- Work instruction
Return the data below unchanged. Drop any pictures.
· · · ·
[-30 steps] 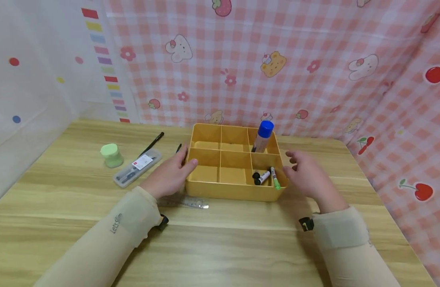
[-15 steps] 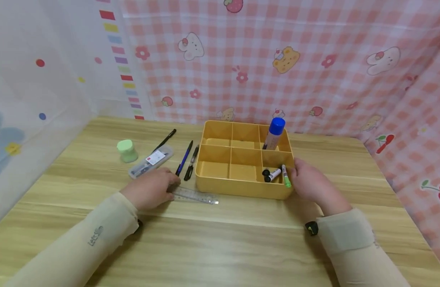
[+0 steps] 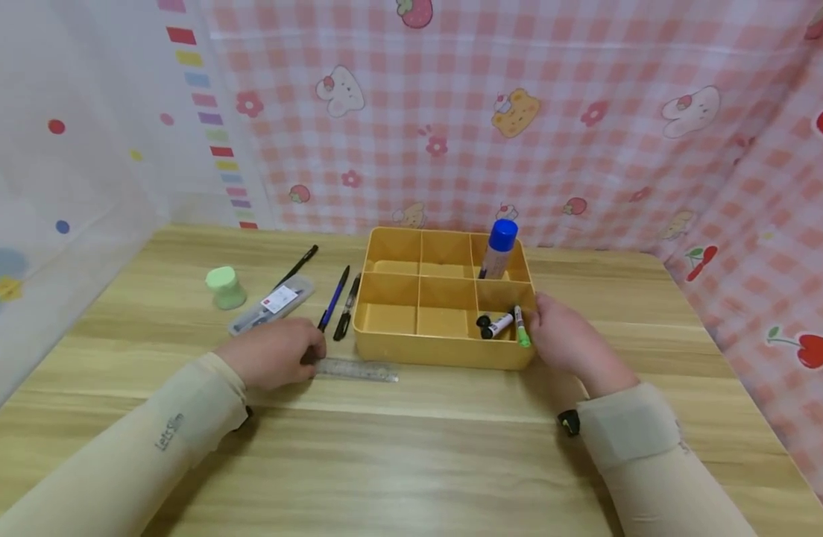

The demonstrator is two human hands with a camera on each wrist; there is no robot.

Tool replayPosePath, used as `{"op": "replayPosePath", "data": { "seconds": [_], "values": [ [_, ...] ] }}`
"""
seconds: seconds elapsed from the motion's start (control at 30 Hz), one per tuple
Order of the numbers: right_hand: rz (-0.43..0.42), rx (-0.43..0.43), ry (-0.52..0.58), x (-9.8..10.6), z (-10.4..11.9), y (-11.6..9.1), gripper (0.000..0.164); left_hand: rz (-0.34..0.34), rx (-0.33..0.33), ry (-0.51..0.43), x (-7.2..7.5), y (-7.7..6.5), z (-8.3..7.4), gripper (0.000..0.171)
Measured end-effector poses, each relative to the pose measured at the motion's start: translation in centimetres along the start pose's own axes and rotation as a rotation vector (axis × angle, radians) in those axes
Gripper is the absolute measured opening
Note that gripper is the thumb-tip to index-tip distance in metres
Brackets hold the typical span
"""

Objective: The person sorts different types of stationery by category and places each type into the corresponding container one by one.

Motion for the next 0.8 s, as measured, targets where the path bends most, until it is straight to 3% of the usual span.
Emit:
{"op": "replayPosePath", "data": {
  "seconds": [0.13,0.37,0.47,0.67,0.8],
  "values": [
    [-0.001,-0.007,0.011,0.0,-0.2,0.0,0.058,-0.040,-0.002,0.061,0.2,-0.1,-0.1,0.014],
    [-0.015,-0.007,0.011,-0.1,-0.2,0.0,0.056,-0.270,-0.070,0.121,1.5,-2.0,-0.4,0.012],
    [-0.012,-0.018,0.011,-0.3,-0.3,0.1,0.057,-0.341,-0.094,0.097,2.3,-3.3,-0.2,0.012],
    [-0.018,-0.028,0.012,-0.1,-0.4,0.0,0.056,-0.409,-0.081,0.060,4.4,-5.7,0.2,0.012],
    [-0.023,-0.029,0.014,0.0,-0.5,-0.1,0.055,-0.461,-0.066,0.081,6.3,-6.8,-0.5,0.010]
  ]
}}
Point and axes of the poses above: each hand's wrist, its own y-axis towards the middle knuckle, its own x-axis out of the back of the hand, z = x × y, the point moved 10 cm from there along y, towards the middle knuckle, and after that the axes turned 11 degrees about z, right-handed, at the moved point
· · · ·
- Solved exercise
[-30 steps] 
[-15 steps] 
[+0 steps] 

The demonstrator is two human hands with a camera on each wrist; there is no robot.

Tool replayPosePath, used as `{"op": "replayPosePath", "data": { "seconds": [_], "values": [ [_, ...] ] }}`
"""
seconds: seconds elapsed from the motion's start (control at 30 Hz), one per tuple
Order of the numbers: right_hand: rz (-0.43..0.42), rx (-0.43..0.43), ry (-0.52..0.58), x (-9.8..10.6), z (-10.4..11.9), y (-11.6..9.1), gripper (0.000..0.164); left_hand: rz (-0.34..0.34), rx (-0.33..0.33), ry (-0.51..0.43), x (-7.2..7.5), y (-7.7..6.5), z (-8.3..7.4), gripper (0.000..0.171)
Measured end-effector poses, each relative to the pose measured at the motion's start: translation in centimetres along the start pose's own axes and rotation as a rotation vector (axis × angle, radians) in those axes
Gripper is the absolute measured opening
Note that gripper is the thumb-tip to index-tip distance in metres
Brackets hold the typical span
"""

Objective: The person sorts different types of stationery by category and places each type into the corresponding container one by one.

Motion for the next 0.8 s, as measured, targets where the path bends most, until it is straight to 3% of the usual span.
Emit:
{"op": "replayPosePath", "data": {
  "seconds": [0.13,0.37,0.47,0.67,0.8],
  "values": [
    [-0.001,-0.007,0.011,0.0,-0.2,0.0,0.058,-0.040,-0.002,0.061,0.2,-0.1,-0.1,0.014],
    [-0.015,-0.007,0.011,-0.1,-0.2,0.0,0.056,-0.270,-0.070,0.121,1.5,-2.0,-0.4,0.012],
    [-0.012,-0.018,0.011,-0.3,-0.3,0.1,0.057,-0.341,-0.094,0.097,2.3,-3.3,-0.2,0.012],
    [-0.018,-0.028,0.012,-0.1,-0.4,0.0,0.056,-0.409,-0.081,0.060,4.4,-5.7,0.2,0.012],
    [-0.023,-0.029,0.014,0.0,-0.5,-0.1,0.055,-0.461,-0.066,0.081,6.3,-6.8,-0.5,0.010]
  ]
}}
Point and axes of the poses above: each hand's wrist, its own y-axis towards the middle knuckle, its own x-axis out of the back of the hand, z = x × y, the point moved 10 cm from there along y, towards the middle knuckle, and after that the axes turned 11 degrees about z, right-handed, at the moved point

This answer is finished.